Please do your research rather objectively taking consideration on platinum market and what could be the regret matrix should NKP really goes bad.

I am sure other holders will put their two  here


----------



## xenith69 (14 December 2010)

I dont subscribe to the DR but i follow some of his recommendations.
I got into NKP B4 AC covered it.
It really is anyones  guess what will happen,but im sure there may be something that no one saw coming.
Pure speculation of course!
Cheers
Xen


----------



## xenith69 (19 December 2010)

Quite happy with the lastest ann
May just get that surprise after all!
Suspect another SDL type of run here!


----------



## prozac (19 December 2010)

Miner, I'll still give you 40c for your NKP stock.


----------



## xenith69 (16 January 2011)

Due to come out of suspension this week


----------



## greggles (19 March 2018)

Zijin Mining Group Co., Ltd. have made a take over bid for Nkwe Platinum at 8c a share. It closed at 3c yesterday so the announcement sent traders into a frenzy and it closed at 7.2c, up 140%.

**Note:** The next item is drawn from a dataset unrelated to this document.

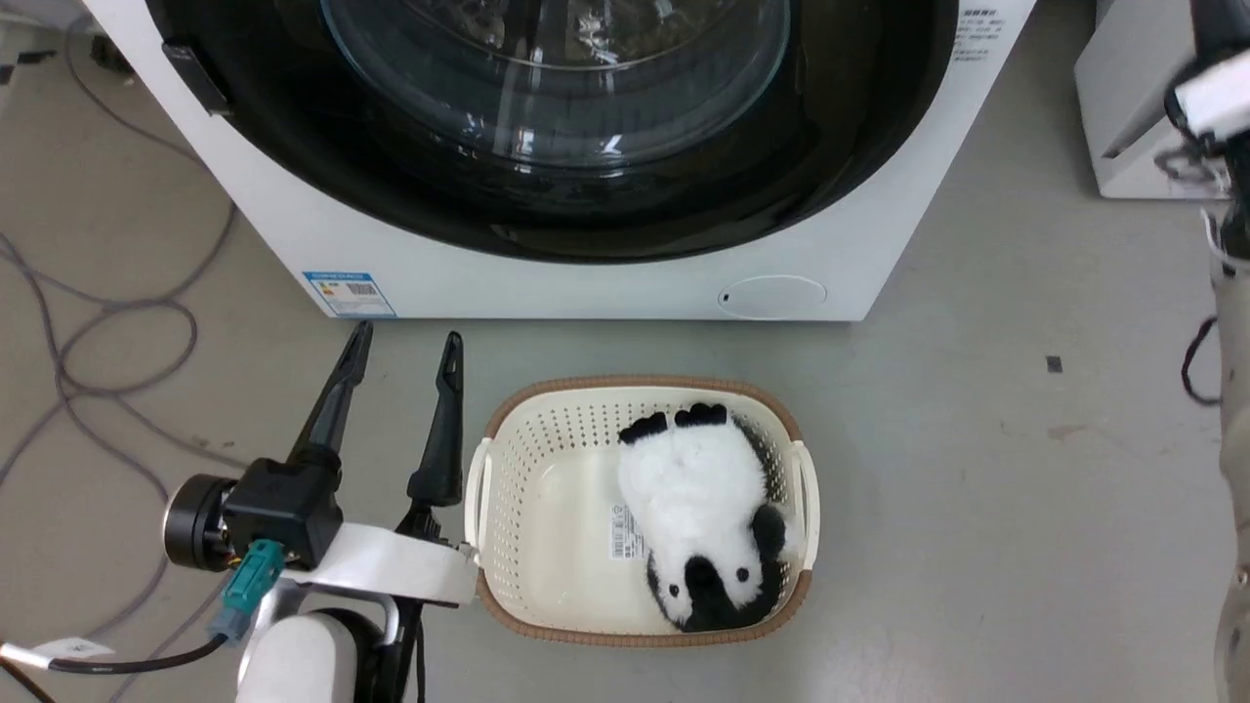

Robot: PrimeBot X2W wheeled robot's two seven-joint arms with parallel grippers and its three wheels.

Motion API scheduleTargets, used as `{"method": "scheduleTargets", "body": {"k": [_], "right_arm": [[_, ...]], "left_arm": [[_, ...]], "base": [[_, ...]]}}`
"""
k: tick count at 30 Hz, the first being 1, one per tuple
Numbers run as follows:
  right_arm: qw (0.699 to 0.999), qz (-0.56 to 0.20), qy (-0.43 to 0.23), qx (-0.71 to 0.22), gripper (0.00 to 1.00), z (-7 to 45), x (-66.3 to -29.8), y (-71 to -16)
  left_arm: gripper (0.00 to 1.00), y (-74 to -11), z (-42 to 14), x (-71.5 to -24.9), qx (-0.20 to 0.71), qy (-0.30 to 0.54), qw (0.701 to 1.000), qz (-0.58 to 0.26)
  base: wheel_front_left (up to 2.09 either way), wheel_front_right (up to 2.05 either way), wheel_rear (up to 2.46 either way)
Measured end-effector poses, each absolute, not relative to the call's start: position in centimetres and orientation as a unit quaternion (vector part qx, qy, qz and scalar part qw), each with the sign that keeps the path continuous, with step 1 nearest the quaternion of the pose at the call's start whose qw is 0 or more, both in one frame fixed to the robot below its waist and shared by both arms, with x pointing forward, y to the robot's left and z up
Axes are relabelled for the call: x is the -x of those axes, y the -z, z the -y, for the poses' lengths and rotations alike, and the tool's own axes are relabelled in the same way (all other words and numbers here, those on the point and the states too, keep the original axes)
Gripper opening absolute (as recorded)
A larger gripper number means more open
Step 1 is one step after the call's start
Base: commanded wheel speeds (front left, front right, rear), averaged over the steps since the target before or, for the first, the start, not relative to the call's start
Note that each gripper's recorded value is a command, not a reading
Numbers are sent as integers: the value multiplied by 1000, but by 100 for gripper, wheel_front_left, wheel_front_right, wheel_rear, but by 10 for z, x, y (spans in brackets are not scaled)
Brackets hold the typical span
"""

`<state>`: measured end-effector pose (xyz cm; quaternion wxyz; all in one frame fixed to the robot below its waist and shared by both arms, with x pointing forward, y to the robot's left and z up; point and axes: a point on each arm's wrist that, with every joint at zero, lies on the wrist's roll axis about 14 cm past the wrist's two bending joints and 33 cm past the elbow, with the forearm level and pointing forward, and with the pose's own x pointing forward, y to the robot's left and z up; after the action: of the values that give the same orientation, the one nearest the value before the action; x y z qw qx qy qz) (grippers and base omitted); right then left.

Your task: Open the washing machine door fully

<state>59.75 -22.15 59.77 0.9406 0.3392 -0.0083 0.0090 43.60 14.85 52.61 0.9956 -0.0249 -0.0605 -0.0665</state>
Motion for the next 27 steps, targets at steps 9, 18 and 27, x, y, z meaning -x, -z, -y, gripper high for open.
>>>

Nkwe Platinum relisted in November last year and have traded at a discount to today's proposed take over price since then. For those who bought in over the last couple of months the take over bid is good news. Not so sure about long term holders though.

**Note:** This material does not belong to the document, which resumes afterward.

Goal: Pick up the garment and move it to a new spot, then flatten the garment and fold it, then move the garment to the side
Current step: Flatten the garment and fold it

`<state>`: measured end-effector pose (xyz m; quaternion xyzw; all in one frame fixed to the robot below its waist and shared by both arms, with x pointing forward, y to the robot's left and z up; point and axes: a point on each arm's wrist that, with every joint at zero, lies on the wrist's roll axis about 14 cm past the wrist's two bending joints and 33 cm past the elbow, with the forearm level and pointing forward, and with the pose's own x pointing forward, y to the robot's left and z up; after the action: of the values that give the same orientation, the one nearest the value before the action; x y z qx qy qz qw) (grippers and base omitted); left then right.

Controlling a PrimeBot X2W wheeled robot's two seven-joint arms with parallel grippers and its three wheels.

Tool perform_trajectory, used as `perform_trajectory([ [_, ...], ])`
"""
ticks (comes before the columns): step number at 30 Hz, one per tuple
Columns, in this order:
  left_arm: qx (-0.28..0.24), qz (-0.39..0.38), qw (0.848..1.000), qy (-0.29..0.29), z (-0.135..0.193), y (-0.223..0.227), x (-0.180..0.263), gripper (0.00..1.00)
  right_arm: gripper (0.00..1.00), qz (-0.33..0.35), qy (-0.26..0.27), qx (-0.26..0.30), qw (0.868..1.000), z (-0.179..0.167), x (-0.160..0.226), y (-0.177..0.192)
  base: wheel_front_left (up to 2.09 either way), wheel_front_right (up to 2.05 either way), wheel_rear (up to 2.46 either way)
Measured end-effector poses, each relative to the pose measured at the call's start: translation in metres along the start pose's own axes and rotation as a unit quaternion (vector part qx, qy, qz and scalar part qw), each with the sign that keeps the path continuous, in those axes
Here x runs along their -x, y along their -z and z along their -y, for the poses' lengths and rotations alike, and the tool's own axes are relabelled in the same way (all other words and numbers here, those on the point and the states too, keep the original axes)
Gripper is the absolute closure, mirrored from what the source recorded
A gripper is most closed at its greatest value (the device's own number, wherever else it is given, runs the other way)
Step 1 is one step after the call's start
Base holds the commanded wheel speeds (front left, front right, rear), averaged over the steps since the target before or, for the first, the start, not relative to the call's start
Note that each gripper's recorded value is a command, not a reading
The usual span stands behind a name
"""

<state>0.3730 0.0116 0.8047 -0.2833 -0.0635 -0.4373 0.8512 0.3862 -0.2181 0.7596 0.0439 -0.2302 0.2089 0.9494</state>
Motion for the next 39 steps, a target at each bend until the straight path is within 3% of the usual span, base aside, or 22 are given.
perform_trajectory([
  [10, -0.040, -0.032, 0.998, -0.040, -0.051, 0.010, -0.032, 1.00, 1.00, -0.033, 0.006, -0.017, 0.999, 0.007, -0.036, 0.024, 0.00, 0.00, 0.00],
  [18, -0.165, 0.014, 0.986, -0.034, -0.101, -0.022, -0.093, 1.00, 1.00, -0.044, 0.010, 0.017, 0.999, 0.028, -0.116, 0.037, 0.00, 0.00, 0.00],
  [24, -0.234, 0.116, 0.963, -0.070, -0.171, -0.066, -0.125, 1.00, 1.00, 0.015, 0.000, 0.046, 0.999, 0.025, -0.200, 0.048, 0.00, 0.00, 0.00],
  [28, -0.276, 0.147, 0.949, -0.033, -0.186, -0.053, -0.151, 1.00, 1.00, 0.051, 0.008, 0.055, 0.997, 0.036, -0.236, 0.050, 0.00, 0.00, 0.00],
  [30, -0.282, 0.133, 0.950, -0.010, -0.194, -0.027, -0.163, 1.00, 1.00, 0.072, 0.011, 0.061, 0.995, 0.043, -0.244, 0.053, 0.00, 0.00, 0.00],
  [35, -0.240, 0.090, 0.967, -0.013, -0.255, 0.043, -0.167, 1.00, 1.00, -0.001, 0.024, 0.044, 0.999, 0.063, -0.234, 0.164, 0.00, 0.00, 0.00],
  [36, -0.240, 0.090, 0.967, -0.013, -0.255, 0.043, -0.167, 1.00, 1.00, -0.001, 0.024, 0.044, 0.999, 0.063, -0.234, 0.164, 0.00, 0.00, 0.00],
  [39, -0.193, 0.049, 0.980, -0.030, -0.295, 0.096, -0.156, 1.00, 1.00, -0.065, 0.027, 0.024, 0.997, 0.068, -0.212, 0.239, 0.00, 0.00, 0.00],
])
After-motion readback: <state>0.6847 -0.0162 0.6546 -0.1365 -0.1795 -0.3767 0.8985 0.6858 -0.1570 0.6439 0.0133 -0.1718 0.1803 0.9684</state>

As set out in the announcement, Zijin Mining Group have a number of pre-conditions before making a binding offer:

review of the current Life of Mine Plan for the Garatouw Project (LoM Plan);
review of the corporate financial model for NKP based on the current LoM Plan;
completion of limited satisfactory commercial, legal, tax and accounting due diligence on NKP;
final approval of the Zijin Board of Directors; and
execution of a definitive agreement giving effect to the Proposal, on customary terms and conditions for a transaction of this nature and in a form acceptable to Zijin.
So it sounds like it might be a while before this deal closes, if it fact it actually does.


----------



## greggles (17 August 2018)

Nkwe Platinum to be acquired by its largest shareholder Zijin Mining Group Co. Limited at 10c a share, a 25% increase on the 8c originally proposed by Zijn back in March. The acquisition will be via an amalgamation under Bermuda law and NKP's Independent Directors have unanimously recommended that shareholders vote in favour of the amalgamation in the absence of a superior proposal.

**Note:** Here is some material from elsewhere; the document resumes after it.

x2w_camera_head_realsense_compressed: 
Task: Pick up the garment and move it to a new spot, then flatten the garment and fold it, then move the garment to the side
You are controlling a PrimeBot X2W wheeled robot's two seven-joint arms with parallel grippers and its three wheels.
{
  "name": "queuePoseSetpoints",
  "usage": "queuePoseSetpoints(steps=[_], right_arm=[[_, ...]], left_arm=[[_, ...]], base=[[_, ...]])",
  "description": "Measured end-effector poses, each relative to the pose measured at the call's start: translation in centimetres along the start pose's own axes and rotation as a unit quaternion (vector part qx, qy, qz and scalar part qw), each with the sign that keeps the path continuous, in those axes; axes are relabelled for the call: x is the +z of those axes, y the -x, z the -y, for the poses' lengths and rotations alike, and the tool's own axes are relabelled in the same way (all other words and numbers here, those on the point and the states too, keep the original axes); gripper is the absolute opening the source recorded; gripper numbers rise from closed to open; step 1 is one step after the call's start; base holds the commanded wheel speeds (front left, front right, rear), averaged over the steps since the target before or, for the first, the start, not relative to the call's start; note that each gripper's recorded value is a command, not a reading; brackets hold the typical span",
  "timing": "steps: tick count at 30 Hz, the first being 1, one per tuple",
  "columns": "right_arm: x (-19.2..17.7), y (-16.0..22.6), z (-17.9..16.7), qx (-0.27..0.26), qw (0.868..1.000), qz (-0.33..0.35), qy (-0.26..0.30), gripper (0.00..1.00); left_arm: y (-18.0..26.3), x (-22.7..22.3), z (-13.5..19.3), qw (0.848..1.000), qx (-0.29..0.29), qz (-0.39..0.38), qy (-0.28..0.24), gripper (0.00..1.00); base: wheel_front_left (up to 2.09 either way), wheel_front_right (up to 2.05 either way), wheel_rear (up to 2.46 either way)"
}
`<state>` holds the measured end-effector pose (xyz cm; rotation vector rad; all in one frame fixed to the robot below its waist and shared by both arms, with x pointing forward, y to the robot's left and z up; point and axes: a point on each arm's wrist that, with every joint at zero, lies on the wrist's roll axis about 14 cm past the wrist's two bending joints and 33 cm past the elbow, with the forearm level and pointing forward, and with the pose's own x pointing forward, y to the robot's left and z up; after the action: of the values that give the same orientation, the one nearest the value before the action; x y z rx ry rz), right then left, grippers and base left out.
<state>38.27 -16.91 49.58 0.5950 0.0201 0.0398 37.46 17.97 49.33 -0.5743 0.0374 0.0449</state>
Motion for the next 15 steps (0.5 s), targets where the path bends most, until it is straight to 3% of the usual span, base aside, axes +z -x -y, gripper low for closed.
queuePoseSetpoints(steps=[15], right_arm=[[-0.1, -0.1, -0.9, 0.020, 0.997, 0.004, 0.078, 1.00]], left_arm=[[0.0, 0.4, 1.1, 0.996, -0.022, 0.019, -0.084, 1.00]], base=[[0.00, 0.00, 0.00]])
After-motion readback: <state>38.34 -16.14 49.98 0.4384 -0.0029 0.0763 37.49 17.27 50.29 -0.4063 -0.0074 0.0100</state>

NKP is up 33.86% to 9.3c this morning.


----------



## jbocker (17 August 2018)

I will stay with the 25% minority holders, and hold out. I believe the resources are worth a lot more. It is still an interesting fight. Are you familiar with the group representing the minority?


----------



## greggles (17 August 2018)

jbocker said:


> I will stay with the 25% minority holders, and hold out. I believe the resources are worth a lot more. It is still an interesting fight. Are you familiar with the group representing the minority?



No, I'm not familiar with them. Where are they organising? Do they have a Facebook page/group?

I think that now the NKP directors have recommended that shareholders vote in favour of the amalgamation they probably have an uphill battle on their hands.


----------



## sptrawler (17 August 2018)

Jeez are Nkwe still going, my B.I.L lost his shirt on them, years ago.


----------



## jbocker (17 August 2018)

greggles said:


> No, I'm not familiar with them. Where are they organising? Do they have a Facebook page/group?
> 
> I think that now the NKP directors have recommended that shareholders vote in favour of the amalgamation they probably have an uphill battle on their hands.



Send an email to Xuan
*(I have deleted Xuans email address as it is probably not appropriate for me publish it without consent)*
I am sure he will update you. A very well organised group on behalf of minority shareholders and some very interesting observations of the latest offer.
Send me a message if you want my email and I can forward the latest.


----------



## jbocker (23 November 2018)

Another announcement about Bidco is still thinking about the amalgamation. Not sure if it will proceed. Blah blah. Is this a ploy trying to freak out the dissenting shareholders.
Adds to the volatlility in pricing. I am having fun with buys and sells in another account, while waiting for the outcome of my tranche held as a dissenting shareholder.


----------



## jbocker (27 December 2018)

My ASF January Competition Pick
Will Bidco make news of the amalgamation this month and pay out the 10c per share to shareholders. Any news  along these lines will give a kick in price.
Probably a few months too early for the competition pick. Dissenting shareholders still waiting a better offer.


----------



## jbocker (29 January 2019)

Read previous post. Picking again for February tipping comp.
Time for Bidco to get off the pot. They need to realise that the dissenting minority voters aint going away.


----------



## jbocker (6 February 2019)

Amalgamation Update - Chinese regulatory approval from the State Administration of Foreign Exchange ("SAFE") to transfer funds/establish the Exchange Fund Approval received by Gold Mountains (Bidco).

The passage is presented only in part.